Korean politician (1859–1897)

Sŏ Kwangbŏm (8 November 1859 – 17 July 1897) was a Korean reformist and politician of Korea's late Joseon.

== Biography ==
Sŏ Kwangbŏm or known by his English name: Kennedy (or Kenneth) Sŏ, was born into the Daegu Seo clan. Sŏ married Lady Kim of the Shin Andong Kim clan when he was a young boy, but Lady Kim had died at a young age to which led him to marry again and then a third time. He was close to his late first wife's relative, Kim Ok-gyun, who brought enlightenment and thoughts to him when he was young. Sŏ later became close with Park Yeong-hyo, Park Chan-ju's grandfather (the wife of Prince Yi U).

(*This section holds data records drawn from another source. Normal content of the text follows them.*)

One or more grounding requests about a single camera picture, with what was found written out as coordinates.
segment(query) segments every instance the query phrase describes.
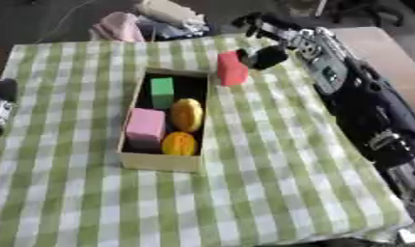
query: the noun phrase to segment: black machinery
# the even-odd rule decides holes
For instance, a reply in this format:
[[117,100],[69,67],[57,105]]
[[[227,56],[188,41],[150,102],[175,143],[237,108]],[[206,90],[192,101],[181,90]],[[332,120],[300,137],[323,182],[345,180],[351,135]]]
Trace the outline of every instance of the black machinery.
[[239,60],[251,69],[267,69],[297,58],[314,78],[314,88],[340,129],[370,160],[415,220],[415,113],[377,71],[357,59],[325,28],[301,28],[271,14],[248,14],[234,21],[249,26],[247,36],[278,42]]
[[16,82],[11,79],[0,81],[0,136],[14,108],[17,94]]

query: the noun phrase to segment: yellow ball
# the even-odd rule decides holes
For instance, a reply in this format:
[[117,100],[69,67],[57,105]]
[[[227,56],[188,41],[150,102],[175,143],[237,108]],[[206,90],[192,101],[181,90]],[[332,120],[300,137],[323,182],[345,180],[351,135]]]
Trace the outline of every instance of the yellow ball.
[[189,156],[194,154],[196,149],[197,141],[185,132],[173,132],[162,142],[162,152],[165,154]]
[[176,128],[185,132],[197,131],[203,122],[203,108],[193,98],[183,98],[172,106],[172,122]]

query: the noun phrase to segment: pink cube
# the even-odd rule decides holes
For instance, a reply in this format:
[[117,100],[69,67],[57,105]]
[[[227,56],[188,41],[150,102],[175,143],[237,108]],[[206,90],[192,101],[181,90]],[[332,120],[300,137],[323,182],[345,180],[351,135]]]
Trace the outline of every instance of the pink cube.
[[238,60],[235,51],[223,52],[218,54],[218,77],[223,86],[238,85],[248,77],[248,68]]
[[132,147],[147,150],[161,148],[165,133],[165,113],[134,108],[126,126],[126,136]]

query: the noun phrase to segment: orange ball
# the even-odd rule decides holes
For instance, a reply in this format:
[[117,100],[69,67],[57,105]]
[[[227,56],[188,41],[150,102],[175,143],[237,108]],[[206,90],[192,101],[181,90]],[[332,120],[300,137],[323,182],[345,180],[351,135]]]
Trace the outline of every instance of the orange ball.
[[162,152],[165,154],[189,156],[194,154],[196,149],[197,141],[185,132],[173,132],[162,142]]

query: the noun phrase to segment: chair
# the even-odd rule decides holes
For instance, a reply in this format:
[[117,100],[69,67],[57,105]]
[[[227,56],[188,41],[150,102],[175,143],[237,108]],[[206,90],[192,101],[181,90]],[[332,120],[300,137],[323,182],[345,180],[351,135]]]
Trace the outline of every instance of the chair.
[[381,26],[380,14],[392,15],[396,20],[394,25],[400,27],[404,23],[404,15],[394,8],[379,4],[378,0],[344,0],[333,6],[332,21],[340,23],[347,14],[365,12],[373,20],[374,25]]

Sŏ Kwangbŏm was born into an aristocratic family of Korea and rose quickly through the political ranks. In 1883, he joined the first ever Korean mission to the United States. Upon his return, he participated in the failed Gapsin Coup. He was forced into exile, and spent 10 years in the United States, working for a time as a messenger in the Bureau of Education making a very modest salary. He was recalled to Korea where he was named Minister of Justice, where he led several important reforms. He was then sent to London as the Korean envoy to the Jubilee before returning to Korea to become a privy councilor to the King of Korea. He was sent back to Washington as an envoy where he served as Minister.

He was the Minister of Justice, a Korean minister to the United States, an envoy to the Queen's Jubilee and a one-time political refugee and exile.

He died on 17 July 1897 in Washington, DC after an illness of a few days following his collapse after a bicycle ride. His remains were cremated.

== Family ==
- Father
  - Sŏ Sangik (1835–1884)
- Mother
  - Lady Pak of the Bannam Park clan (1835–?); daughter of Pak Chewan (박제완; 1800–?)
- Wives
  - Lady Kim of the (new) Andong Kim clan (1859–1874); daughter of Kim Pyŏngji (1830–1881)
  - Lady Kim of the Gwangsan Kim clan (1862–?)
  - Lady Pak of the Miryang Park clan (1865–?); daughter of Pak Sŭnghŏn (1840–?)